For Jeremy Cowart, dubbed by the Huffington Post as the “Most Influential Photographer on the Internet,” taking photographs for the exhibit was an occasion “to see healing and restoration take place before our very eyes.”

“A lot of these people came in and were unsure of and nervous about refugees, and to see their opinions change after one face to face conversation was pretty remarkable and just goes to show you what needs to be happening across the country,” he told Crux.

“It’s easy to judge and form opinions based on fear and from afar, but once we sit face to face and actually ask why a refugee is trying to come here and stay here, we’re just kinder.”

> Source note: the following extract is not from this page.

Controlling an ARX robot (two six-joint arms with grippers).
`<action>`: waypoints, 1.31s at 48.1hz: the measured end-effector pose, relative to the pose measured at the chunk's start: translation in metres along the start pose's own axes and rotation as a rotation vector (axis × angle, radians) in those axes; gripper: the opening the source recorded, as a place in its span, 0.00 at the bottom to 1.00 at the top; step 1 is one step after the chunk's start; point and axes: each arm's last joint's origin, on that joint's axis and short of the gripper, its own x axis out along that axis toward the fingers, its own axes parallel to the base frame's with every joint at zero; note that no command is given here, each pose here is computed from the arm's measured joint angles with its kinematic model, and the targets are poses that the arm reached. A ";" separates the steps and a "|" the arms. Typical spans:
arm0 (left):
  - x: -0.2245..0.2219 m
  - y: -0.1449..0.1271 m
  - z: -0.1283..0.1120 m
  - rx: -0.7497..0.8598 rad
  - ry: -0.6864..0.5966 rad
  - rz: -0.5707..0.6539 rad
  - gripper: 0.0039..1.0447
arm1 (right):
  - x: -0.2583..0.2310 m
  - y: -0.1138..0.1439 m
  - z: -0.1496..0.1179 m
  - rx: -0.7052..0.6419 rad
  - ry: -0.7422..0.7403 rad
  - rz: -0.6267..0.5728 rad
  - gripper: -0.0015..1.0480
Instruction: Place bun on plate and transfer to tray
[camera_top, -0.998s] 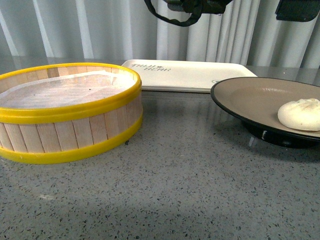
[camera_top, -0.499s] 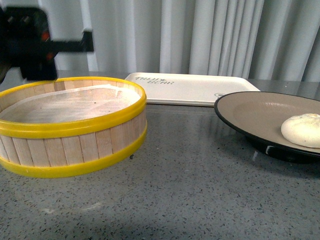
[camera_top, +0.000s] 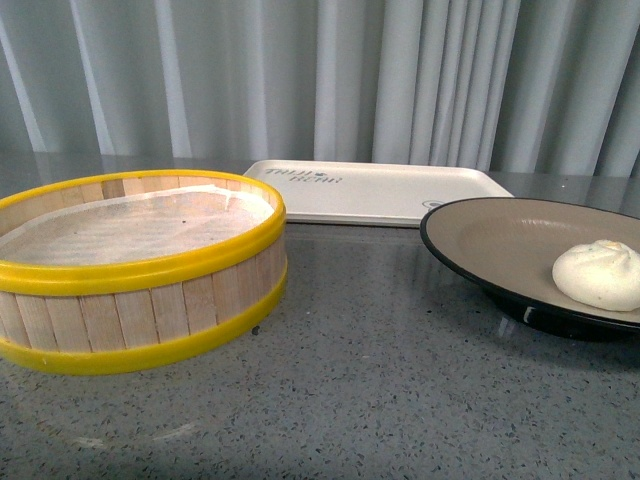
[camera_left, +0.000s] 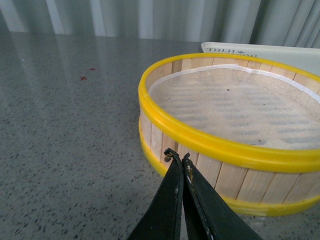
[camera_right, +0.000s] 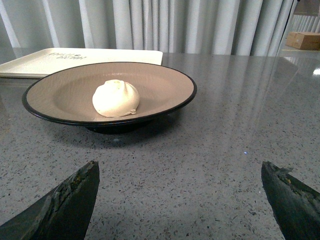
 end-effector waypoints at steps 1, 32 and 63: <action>-0.003 0.002 -0.002 0.000 0.002 -0.002 0.04 | 0.000 0.000 0.000 0.000 0.000 0.000 0.92; -0.039 0.024 -0.019 -0.001 -0.024 -0.003 0.04 | 0.000 0.000 0.000 0.000 0.000 0.000 0.92; -0.061 0.025 -0.016 -0.001 -0.036 -0.002 0.04 | 0.000 0.000 0.000 0.000 0.000 0.000 0.92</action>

The exhibit’s launch comes at a time in which Catholic leaders have issued a strong rejection of President Donald Trump’s policy of family separation at the U.S.-Mexico border and his administration’s decision not to allow refugees fleeing domestic abuse to seek asylum in the United States, and its organizers are hoping that in some way, this exhibit is yet another step in shifting public perception on this issue, that could eventually have broader public repercussions.

“The saying is that a picture is worth a thousand words, but I think when you combine it with words, it’s even more powerful — especially when you have two opposing sides coming together,” said Cowart.

“Hopefully, the exhibit will stir a conversation and get people reconsidering their already formed opinions and, hopefully, it encourages them to go meet someone of opposing beliefs and actually have a conversation face to face.”